**DATA PROVIDED**

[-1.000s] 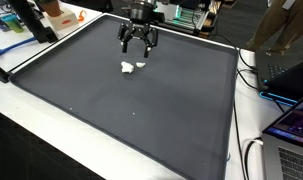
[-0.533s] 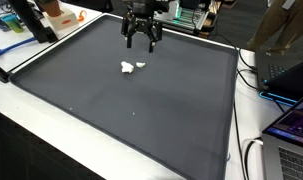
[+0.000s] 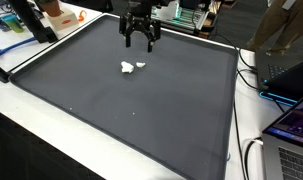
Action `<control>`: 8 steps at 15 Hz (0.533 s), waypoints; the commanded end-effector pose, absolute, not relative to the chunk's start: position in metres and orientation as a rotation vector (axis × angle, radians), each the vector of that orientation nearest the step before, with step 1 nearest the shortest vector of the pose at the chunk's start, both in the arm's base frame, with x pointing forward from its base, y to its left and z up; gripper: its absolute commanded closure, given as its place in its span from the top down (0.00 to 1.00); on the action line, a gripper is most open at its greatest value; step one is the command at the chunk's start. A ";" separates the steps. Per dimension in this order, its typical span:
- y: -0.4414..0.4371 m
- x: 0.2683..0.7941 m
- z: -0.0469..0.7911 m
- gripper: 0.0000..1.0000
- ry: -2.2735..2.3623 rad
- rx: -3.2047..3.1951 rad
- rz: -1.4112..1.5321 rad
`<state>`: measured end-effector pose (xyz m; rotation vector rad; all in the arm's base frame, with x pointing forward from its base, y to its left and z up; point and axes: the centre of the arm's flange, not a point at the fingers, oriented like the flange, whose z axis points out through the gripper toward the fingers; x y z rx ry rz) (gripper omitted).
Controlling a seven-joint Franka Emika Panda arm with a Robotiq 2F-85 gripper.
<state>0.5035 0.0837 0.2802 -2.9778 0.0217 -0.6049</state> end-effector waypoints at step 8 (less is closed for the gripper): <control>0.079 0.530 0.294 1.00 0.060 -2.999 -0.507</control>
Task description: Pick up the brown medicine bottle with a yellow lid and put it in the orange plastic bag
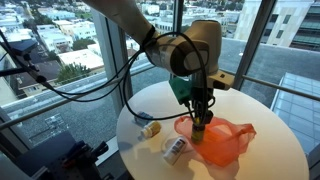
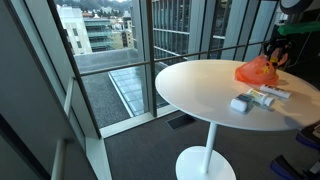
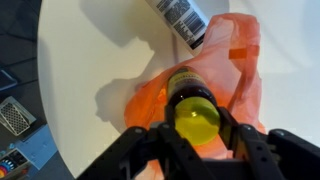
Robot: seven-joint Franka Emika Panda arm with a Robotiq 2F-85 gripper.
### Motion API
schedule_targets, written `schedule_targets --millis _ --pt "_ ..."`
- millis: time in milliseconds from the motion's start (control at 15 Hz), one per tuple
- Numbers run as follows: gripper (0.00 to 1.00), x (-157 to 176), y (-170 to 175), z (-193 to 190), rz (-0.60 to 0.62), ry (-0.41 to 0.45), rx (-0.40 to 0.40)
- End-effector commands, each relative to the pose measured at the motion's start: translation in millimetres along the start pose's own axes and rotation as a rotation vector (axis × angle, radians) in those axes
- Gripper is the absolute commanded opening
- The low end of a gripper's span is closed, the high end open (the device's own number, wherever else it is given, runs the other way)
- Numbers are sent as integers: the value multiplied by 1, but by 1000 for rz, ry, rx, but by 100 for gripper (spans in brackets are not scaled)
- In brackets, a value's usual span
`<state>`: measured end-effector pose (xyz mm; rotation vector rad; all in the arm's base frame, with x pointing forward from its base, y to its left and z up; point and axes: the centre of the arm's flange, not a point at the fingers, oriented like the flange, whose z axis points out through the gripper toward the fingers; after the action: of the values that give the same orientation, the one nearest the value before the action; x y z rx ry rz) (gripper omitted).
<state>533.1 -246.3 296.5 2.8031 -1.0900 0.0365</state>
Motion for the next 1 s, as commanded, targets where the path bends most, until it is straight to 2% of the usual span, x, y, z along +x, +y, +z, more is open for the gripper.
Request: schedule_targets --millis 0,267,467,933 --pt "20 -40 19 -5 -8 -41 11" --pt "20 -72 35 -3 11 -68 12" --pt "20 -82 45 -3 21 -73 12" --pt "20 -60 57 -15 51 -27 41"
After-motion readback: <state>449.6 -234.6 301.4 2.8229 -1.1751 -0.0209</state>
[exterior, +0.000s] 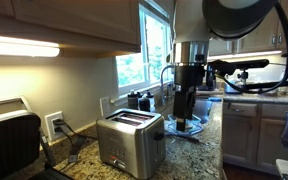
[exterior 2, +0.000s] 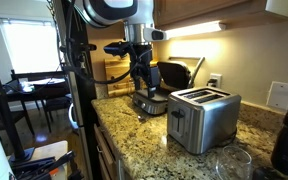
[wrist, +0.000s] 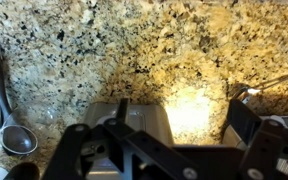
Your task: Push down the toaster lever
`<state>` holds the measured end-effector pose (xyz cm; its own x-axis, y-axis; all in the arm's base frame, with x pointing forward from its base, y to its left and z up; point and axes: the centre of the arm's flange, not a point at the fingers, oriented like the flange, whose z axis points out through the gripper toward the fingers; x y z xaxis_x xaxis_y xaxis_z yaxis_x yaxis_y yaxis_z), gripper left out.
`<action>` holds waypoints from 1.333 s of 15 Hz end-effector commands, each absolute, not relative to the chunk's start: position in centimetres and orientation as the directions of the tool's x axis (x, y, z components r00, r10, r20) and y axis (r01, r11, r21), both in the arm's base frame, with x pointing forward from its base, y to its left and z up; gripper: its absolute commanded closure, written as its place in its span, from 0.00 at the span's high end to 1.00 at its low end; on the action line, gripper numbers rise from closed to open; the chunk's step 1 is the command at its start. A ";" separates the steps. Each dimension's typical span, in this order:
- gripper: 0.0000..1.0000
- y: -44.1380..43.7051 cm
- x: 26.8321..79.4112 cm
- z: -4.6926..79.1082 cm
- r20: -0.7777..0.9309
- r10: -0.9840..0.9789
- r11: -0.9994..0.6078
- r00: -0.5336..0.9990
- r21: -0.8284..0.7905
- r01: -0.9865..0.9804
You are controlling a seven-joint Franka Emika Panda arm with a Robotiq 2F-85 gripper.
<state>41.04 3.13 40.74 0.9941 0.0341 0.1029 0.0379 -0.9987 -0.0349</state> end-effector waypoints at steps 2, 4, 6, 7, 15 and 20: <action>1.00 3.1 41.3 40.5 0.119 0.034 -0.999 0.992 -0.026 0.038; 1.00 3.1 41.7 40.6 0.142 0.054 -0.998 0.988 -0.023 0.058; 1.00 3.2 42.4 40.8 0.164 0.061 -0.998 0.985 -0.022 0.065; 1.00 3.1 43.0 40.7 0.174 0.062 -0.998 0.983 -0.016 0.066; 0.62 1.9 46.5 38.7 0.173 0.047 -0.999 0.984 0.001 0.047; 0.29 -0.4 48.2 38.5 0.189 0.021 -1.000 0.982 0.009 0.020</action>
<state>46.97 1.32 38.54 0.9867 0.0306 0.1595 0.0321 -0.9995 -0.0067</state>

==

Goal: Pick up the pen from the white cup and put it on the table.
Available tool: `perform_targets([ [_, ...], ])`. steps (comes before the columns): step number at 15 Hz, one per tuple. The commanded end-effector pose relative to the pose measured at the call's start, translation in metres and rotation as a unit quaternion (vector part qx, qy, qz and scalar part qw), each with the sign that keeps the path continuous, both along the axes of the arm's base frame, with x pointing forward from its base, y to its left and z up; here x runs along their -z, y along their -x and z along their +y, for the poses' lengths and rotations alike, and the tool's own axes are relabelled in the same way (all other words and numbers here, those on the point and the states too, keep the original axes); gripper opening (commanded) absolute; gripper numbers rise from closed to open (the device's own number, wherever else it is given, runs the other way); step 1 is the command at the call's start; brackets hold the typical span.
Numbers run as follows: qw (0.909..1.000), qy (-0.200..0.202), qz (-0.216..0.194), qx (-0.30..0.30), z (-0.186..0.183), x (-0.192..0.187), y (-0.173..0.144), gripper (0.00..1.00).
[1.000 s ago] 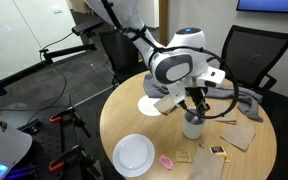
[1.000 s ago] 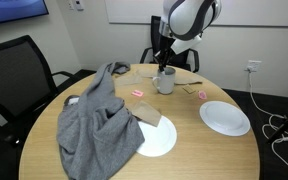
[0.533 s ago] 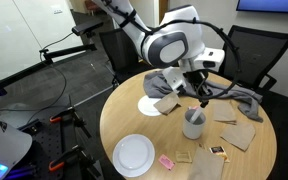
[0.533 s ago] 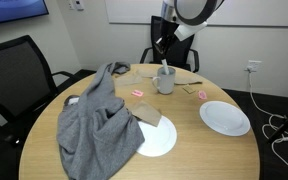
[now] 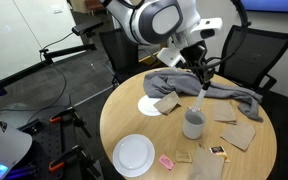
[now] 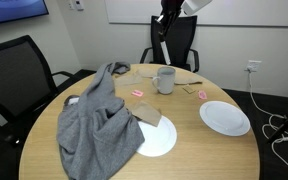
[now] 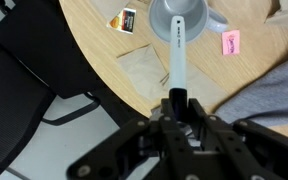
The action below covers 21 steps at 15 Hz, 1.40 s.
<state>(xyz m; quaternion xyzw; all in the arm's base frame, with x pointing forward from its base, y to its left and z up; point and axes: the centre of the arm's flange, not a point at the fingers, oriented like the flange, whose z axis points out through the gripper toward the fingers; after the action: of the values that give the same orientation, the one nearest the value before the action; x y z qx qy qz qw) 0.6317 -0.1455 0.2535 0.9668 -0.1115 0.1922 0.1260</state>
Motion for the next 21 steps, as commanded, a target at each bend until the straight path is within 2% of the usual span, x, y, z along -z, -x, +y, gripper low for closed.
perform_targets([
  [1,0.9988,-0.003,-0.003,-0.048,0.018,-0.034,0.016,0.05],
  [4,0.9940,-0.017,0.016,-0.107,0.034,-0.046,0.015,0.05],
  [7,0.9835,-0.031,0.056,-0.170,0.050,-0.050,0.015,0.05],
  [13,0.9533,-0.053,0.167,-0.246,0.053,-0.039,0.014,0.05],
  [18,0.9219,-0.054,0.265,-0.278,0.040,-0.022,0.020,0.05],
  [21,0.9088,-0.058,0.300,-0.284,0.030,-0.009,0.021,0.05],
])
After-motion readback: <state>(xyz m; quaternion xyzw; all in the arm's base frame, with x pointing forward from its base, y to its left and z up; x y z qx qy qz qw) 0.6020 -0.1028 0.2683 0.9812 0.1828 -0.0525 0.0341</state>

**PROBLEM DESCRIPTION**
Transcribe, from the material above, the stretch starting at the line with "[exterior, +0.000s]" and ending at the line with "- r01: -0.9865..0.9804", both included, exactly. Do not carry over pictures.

**THE COMPLETED TASK**
[exterior, +0.000s] 
[exterior 2, +0.000s] 
[wrist, +0.000s] 
Your task: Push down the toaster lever
`<state>` holds the measured end-effector pose (xyz cm; its own x-axis, y-axis; all in the arm's base frame, with x pointing forward from its base, y to its left and z up; point and axes: the centre of the arm's flange, not a point at the fingers, oriented like the flange, whose z axis points out through the gripper toward the fingers; x y z xaxis_x xaxis_y xaxis_z yaxis_x yaxis_y yaxis_z), gripper left out.
`<action>` holds waypoints from 1.333 s of 15 Hz end-effector commands, each absolute, not relative to the chunk's start: position in centimetres and orientation as the directions of the tool's x axis (x, y, z components r00, r10, r20) and y axis (r01, r11, r21), both in the arm's base frame, with x pointing forward from its base, y to its left and z up; gripper: its absolute commanded closure, written as its place in its span, from 0.00 at the span's high end to 1.00 at its low end; on the action line, gripper numbers rise from closed to open; the chunk's step 1 is the command at its start. A ";" separates the steps. Each dimension's typical span, in this order:
- gripper: 0.0000..1.0000
- y: -44.1380..43.7051 cm
- x: 26.8321..79.4112 cm
- z: -4.6926..79.1082 cm
- r20: -0.7777..0.9309
- r10: -0.9840..0.9789
- r11: -0.9994..0.6078
- r00: -0.5336..0.9990
- r21: -0.8284..0.7905
- r01: -0.9865..0.9804

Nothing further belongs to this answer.